Task description - Would you please retype, exactly, the lines of the listing below between the line with "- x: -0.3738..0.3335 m" and the line with "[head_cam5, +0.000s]", inclusive?
>>>>
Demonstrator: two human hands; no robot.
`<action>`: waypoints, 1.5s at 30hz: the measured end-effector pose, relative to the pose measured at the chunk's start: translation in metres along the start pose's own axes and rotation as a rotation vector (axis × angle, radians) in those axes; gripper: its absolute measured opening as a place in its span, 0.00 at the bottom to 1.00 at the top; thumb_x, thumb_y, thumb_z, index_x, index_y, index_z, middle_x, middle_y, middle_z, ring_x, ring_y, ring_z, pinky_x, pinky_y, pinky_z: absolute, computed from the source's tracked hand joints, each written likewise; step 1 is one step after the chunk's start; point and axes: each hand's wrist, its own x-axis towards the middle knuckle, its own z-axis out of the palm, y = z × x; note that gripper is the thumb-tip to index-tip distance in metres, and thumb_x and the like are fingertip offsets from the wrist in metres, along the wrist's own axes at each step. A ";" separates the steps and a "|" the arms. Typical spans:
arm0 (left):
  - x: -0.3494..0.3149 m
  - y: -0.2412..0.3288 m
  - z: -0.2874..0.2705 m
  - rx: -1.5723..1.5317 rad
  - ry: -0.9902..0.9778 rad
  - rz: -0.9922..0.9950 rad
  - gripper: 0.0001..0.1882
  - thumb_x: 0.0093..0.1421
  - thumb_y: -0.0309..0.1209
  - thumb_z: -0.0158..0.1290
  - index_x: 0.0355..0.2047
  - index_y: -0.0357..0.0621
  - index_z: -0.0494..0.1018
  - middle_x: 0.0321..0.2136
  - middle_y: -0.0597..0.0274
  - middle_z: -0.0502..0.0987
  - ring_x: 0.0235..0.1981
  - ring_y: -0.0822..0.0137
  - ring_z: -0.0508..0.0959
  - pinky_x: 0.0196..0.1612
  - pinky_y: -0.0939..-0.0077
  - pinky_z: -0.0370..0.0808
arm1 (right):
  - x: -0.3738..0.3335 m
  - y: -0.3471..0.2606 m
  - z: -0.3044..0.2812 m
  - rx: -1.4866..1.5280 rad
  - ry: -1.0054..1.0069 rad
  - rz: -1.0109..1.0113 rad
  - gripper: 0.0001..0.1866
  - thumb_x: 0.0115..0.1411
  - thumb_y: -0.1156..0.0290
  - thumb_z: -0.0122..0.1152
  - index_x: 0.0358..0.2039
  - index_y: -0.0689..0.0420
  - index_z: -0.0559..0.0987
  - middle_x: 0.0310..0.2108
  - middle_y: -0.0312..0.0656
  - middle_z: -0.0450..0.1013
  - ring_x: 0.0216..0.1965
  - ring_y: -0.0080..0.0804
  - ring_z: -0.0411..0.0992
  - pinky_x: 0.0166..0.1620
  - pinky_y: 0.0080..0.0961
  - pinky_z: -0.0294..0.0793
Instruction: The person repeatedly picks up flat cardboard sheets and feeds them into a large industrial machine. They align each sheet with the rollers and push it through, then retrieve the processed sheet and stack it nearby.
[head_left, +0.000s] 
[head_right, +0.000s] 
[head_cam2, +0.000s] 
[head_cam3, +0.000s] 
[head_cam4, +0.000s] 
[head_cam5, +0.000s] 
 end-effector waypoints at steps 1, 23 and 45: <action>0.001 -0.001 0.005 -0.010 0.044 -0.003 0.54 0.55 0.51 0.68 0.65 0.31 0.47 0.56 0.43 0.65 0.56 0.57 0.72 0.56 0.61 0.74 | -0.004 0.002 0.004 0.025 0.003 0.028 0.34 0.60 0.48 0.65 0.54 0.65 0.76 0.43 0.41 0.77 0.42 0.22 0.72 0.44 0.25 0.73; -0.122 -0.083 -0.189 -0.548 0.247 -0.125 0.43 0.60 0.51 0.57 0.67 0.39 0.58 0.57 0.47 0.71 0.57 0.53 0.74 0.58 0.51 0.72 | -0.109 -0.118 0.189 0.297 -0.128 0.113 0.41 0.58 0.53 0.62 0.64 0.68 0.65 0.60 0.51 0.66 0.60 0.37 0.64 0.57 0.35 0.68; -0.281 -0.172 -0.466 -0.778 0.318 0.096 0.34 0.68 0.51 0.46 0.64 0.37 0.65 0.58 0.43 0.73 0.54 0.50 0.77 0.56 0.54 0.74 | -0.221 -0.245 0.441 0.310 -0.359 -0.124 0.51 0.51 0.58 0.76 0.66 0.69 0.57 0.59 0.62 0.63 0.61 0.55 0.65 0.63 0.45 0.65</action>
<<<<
Expected answer -
  - x: -0.3738..0.3335 m
  - y: -0.3471..0.2606 m
  - z: -0.3044..0.2812 m
  - rx: -1.4866..1.5280 rad
  - ry: -1.0054..1.0069 rad
  - rz: -1.0109..1.0113 rad
  - gripper: 0.0001..0.1866
  - thumb_x: 0.0115..0.1411
  - thumb_y: -0.1156..0.0290
  - thumb_z: -0.0122..0.1152
  - index_x: 0.0358..0.2039
  - index_y: -0.0689..0.0420
  - index_z: -0.0559..0.0987
  - middle_x: 0.0310..0.2108
  - middle_y: -0.0312..0.0656
  - middle_z: -0.0450..0.1013
  - ring_x: 0.0216..0.1965
  - ring_y: -0.0080..0.0804
  - ring_z: -0.0411..0.0992
  - pinky_x: 0.0166..0.1620
  - pinky_y: 0.0080..0.0961
  - pinky_z: -0.0294..0.0793
Instruction: The person repeatedly picks up flat cardboard sheets and feeds them into a large industrial machine. They align each sheet with the rollers and push it through, then retrieve the processed sheet and stack it nearby.
[head_left, +0.000s] 
[head_right, +0.000s] 
[head_cam2, +0.000s] 
[head_cam3, +0.000s] 
[head_cam4, +0.000s] 
[head_cam5, +0.000s] 

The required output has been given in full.